Electoral ward in Glasgow, Scotland

Greater Pollok (Ward 3) is one of the 23 wards of Glasgow City Council. Since its creation in 2007 it has returned four council members, using the single transferable vote system.

==Boundaries==
Located in the south-west of Glasgow adjoining the Renfrewshire region to the west and East Renfrewshire to the south, the ward includes most of Pollok (excluding the northern Lyoncross/Templeland area north of the Levern Water which falls under Cardonald ward) as well as Priesthill, Househillwood, Darnley, Hurlet, Nitshill, South Nitshill, Jenny Lind, Parkhouse, Roughmussel, Southpark Village, Deaconsbank and the southern part of Crookston.

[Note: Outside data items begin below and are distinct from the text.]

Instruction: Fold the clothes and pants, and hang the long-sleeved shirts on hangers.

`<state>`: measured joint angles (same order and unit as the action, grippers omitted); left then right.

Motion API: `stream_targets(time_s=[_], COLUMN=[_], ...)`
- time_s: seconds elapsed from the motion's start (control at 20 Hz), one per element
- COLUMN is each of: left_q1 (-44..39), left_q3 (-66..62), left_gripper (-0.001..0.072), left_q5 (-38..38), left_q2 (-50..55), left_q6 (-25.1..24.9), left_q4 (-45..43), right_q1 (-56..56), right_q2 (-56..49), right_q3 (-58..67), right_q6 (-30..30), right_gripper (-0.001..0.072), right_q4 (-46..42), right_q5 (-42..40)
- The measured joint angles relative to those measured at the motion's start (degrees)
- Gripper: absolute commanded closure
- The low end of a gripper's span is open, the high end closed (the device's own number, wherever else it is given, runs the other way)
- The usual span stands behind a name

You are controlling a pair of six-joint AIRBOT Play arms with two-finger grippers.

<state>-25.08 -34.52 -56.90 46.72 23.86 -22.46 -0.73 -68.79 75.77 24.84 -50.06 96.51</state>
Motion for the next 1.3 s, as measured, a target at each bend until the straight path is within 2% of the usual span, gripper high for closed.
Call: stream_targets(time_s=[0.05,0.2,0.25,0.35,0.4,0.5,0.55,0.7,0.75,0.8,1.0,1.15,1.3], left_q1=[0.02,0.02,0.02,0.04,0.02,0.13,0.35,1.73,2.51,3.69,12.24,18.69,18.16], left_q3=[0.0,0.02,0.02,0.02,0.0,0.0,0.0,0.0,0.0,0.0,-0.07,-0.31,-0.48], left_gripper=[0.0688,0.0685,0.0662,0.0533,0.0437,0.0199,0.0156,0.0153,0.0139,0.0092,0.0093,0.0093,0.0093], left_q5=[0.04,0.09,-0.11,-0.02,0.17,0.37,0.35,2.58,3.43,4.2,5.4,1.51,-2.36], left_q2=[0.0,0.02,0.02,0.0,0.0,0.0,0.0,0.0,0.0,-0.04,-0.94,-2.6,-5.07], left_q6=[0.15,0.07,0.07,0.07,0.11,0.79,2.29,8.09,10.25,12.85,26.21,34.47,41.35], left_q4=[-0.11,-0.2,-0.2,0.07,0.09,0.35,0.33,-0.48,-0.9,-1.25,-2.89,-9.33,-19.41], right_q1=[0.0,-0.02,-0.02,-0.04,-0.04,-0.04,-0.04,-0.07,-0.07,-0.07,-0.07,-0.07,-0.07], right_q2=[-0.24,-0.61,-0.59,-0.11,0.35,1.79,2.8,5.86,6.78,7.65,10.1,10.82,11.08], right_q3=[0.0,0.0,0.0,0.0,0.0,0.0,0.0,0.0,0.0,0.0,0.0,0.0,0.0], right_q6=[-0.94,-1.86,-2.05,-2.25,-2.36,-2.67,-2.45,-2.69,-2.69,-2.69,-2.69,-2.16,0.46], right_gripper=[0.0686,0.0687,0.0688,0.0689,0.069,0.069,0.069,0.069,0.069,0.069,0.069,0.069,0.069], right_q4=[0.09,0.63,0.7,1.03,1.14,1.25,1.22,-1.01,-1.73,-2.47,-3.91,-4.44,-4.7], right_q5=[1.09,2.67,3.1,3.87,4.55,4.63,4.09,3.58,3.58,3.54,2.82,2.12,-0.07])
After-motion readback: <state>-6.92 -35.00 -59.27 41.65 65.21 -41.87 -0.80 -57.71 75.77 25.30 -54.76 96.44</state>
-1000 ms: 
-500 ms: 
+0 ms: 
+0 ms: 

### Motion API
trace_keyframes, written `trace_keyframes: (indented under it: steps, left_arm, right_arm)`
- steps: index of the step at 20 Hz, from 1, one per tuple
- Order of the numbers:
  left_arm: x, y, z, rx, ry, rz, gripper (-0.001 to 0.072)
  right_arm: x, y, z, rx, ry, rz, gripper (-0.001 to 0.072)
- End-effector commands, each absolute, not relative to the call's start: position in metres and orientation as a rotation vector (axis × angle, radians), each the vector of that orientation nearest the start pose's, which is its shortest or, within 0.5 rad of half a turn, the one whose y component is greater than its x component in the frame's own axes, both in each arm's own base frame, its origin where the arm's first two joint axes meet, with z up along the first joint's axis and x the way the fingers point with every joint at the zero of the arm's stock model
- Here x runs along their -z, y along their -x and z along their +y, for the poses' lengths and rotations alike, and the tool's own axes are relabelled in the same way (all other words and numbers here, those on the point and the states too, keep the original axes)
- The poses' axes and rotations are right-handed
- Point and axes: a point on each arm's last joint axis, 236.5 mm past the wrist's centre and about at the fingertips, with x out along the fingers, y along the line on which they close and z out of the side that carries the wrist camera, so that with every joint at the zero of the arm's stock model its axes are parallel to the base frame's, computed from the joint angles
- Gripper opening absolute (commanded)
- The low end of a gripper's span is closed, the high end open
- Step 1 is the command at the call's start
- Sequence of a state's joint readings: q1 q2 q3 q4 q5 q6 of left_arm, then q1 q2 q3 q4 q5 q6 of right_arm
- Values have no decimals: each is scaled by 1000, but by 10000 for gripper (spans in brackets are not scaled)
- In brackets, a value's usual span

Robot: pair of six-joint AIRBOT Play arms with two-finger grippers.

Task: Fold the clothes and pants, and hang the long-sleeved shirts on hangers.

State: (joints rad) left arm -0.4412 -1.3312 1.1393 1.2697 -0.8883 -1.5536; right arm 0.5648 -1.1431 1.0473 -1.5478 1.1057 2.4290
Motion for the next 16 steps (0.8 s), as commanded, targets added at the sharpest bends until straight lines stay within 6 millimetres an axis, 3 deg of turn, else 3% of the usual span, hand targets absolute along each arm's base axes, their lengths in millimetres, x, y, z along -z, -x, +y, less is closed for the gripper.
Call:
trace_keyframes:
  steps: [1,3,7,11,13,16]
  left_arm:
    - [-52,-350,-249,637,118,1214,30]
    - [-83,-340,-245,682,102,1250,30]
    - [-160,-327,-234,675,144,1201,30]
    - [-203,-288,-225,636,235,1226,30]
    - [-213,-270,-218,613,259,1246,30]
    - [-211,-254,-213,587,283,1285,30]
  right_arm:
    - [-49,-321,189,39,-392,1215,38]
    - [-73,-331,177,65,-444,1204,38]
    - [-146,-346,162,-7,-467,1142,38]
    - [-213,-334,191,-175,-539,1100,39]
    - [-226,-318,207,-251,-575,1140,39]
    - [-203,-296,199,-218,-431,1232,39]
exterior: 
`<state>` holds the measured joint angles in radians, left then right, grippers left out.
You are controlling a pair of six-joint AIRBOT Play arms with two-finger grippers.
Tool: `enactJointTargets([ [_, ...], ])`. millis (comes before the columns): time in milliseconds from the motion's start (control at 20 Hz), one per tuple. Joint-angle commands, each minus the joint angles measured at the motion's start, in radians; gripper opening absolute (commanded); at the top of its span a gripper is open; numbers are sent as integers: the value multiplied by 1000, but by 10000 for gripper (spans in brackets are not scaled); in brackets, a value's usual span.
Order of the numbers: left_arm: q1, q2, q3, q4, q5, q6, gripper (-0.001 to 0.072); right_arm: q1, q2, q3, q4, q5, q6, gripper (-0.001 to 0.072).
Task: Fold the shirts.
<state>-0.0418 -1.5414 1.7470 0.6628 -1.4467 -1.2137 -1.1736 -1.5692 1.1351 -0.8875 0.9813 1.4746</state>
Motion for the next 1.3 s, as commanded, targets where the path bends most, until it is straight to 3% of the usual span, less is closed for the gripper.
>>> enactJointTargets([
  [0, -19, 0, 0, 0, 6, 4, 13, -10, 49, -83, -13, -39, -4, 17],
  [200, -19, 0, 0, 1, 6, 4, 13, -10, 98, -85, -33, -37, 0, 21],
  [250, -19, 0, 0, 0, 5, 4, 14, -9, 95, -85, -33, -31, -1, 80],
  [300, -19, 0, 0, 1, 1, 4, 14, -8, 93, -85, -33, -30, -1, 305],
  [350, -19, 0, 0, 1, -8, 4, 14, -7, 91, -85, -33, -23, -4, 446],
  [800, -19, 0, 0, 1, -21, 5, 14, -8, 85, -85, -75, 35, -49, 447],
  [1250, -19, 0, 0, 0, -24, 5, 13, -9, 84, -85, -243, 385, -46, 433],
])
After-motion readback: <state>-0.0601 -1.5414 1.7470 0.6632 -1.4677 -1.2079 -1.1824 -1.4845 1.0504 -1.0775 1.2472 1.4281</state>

A 2017 boundary change removed the Arden neighbourhood which was re-assigned to the Newlands/Auldburn ward. Following these changes, it was the ward with the highest population in the city, although also covering the third-largest area.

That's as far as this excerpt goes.